What you will do — As soon as the line containing "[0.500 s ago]" appears in the material below, start returning lines exactly, and end with the line containing "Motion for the".

Stored data —
----

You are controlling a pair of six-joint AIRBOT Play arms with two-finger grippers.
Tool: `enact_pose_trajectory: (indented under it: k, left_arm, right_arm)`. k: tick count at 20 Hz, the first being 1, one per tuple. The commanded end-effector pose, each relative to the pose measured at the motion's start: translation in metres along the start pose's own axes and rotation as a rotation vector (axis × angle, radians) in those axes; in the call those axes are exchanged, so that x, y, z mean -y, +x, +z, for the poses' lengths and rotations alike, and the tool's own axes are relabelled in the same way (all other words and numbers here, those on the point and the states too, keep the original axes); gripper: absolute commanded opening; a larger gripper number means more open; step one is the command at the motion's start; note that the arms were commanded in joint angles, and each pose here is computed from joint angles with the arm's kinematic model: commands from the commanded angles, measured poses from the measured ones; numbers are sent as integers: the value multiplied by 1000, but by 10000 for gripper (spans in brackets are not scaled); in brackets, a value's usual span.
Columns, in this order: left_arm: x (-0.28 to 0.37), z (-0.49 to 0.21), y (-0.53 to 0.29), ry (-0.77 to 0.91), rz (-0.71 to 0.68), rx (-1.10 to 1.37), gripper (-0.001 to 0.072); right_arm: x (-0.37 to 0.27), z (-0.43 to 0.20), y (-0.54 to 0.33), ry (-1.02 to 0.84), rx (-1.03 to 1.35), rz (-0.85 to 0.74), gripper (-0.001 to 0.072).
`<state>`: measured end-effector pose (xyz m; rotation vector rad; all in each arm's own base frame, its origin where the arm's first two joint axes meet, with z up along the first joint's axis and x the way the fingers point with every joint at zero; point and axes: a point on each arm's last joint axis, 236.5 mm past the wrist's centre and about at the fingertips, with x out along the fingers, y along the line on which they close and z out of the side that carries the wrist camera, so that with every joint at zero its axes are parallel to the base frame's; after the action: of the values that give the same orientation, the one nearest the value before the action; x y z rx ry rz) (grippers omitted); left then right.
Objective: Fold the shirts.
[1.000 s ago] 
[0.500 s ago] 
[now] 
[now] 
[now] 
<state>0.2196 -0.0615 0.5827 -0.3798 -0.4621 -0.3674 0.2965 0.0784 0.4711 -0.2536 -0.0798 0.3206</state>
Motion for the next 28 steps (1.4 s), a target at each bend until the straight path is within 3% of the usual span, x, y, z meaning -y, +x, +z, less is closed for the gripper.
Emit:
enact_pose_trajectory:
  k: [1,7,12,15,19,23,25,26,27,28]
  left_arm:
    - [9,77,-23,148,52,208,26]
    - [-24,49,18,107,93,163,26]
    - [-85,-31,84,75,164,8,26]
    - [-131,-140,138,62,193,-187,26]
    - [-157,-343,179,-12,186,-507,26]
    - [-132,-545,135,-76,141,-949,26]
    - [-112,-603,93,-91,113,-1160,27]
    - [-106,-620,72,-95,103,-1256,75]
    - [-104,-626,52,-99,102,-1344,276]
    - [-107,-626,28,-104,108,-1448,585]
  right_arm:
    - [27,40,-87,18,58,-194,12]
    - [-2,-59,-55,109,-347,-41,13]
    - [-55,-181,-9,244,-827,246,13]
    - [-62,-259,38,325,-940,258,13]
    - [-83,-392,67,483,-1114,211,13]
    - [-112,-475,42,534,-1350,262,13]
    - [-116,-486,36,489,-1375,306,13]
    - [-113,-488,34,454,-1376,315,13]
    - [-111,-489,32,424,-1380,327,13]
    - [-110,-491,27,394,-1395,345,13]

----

Response to this task —
[0.500 s ago] 
[now] 
[now] 
[now] 
<state>0.2196 -0.0615 0.5827 -0.3798 -0.4621 -0.3674 0.2965 0.0784 0.4711 -0.2536 -0.0798 0.3206</state>
Motion for the next 28 steps (1.4 s), a target at each bend until the straight path is within 3% of the usual span, x, y, z meaning -y, +x, +z, less is closed for the gripper.

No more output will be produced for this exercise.